Exercise aim> Each line below from the one containing "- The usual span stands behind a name" through the one containing "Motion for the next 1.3" is to be given again exactly, and no line outside that span.

Records provided>

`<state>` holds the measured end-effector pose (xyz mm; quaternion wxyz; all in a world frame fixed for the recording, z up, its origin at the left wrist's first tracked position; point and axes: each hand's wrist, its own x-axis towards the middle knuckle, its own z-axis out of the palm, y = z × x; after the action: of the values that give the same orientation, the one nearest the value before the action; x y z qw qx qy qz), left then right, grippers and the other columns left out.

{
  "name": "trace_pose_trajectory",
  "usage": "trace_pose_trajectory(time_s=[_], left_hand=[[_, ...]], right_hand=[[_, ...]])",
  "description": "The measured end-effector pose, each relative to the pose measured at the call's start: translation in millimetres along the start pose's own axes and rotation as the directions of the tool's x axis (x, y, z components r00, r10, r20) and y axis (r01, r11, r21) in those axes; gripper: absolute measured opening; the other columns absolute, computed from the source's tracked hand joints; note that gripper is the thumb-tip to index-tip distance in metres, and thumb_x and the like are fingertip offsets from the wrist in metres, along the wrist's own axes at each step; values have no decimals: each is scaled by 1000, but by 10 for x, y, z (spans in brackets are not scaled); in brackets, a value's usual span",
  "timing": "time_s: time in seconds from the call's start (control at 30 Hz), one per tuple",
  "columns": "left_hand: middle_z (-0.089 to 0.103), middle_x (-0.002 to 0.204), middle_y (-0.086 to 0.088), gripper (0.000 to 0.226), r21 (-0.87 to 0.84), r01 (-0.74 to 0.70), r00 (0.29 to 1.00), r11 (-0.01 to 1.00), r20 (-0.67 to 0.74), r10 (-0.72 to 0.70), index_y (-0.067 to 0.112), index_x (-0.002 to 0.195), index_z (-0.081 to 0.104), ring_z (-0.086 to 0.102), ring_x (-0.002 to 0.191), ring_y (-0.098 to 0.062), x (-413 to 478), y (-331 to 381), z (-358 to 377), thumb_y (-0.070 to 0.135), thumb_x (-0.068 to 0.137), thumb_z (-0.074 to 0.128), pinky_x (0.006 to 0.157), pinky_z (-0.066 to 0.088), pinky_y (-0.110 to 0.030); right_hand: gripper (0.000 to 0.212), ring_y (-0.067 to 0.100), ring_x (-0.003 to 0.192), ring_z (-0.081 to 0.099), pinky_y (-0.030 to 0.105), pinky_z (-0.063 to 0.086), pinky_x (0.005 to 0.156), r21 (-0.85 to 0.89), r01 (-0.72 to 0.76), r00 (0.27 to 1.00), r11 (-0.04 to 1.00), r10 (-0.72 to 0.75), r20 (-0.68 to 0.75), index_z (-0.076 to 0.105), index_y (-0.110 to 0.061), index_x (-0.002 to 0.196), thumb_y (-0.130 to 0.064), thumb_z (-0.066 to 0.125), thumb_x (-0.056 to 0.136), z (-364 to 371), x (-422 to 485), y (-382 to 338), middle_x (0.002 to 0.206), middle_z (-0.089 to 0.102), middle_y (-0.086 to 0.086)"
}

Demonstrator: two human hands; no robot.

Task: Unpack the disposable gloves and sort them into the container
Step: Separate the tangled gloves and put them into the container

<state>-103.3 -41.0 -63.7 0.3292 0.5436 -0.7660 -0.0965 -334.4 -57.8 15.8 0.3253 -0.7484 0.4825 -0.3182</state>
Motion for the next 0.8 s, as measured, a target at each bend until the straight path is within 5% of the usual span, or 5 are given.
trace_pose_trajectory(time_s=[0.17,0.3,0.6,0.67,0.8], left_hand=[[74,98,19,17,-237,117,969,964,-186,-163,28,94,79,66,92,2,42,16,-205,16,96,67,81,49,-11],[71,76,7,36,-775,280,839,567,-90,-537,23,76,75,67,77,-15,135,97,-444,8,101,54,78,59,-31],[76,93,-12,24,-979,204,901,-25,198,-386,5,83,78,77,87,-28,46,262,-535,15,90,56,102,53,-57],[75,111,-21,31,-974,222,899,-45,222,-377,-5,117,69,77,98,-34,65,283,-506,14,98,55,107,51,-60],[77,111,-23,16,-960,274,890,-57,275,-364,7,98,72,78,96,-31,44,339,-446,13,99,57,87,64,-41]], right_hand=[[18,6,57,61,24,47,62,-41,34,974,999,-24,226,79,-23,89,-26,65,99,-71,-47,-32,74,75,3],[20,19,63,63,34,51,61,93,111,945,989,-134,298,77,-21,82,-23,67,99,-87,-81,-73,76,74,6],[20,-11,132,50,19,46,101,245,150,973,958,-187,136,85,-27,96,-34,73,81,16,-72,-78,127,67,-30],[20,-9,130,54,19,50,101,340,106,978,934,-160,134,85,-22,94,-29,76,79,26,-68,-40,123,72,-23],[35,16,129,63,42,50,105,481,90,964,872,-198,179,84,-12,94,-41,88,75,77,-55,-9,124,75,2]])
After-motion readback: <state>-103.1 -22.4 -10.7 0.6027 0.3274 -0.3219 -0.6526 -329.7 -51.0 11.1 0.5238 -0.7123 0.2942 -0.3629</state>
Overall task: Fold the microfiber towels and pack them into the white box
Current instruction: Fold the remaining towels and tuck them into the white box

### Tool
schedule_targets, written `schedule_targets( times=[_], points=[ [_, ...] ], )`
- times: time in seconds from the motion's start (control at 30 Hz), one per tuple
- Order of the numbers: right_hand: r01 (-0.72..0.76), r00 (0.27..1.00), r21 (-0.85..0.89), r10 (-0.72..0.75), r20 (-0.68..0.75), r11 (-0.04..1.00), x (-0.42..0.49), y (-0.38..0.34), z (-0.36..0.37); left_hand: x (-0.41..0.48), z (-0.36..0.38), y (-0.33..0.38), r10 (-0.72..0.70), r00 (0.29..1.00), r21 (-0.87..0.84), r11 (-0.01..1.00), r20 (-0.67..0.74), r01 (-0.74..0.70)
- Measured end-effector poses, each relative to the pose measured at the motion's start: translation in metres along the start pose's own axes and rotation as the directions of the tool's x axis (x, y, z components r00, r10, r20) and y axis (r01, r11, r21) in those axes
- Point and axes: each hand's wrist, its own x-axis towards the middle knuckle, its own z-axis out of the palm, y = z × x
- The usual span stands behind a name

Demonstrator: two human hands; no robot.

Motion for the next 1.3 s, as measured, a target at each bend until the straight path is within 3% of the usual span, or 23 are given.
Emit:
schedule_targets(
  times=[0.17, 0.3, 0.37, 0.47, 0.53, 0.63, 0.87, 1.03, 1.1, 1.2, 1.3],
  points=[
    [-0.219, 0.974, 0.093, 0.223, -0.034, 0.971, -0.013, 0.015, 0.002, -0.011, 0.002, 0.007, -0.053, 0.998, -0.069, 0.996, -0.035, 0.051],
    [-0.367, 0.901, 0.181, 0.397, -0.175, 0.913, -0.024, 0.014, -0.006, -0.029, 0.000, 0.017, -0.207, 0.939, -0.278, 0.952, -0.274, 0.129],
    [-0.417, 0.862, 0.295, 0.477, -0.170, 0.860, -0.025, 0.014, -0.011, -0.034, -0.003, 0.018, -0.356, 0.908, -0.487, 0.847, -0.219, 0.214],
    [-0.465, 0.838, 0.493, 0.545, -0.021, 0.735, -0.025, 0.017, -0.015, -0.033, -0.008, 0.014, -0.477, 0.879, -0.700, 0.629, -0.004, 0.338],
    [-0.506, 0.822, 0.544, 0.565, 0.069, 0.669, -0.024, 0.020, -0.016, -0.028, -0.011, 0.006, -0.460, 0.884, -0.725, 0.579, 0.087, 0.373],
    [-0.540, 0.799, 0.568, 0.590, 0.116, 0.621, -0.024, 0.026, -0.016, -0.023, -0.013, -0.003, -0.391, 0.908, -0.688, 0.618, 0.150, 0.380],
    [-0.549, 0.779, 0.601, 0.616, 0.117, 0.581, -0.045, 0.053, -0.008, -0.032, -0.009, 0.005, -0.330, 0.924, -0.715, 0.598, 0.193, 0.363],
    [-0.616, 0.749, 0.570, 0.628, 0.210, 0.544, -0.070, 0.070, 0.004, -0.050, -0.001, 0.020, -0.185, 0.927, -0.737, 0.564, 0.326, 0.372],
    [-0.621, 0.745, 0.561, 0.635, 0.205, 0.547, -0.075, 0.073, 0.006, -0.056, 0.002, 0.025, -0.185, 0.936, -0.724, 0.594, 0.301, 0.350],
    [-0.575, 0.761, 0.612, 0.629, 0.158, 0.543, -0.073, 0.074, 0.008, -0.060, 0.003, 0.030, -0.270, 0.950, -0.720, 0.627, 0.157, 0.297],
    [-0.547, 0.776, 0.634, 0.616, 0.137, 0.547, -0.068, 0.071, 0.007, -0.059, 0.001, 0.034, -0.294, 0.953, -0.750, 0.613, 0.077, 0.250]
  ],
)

Written response>
- The usual span stands behind a name

Demonstrator: two human hands; no robot.

Motion for the next 1.3 s, as measured, a target at each bend until the straight path is within 3% of the usual span, or 23 are given.

No further answer will be given.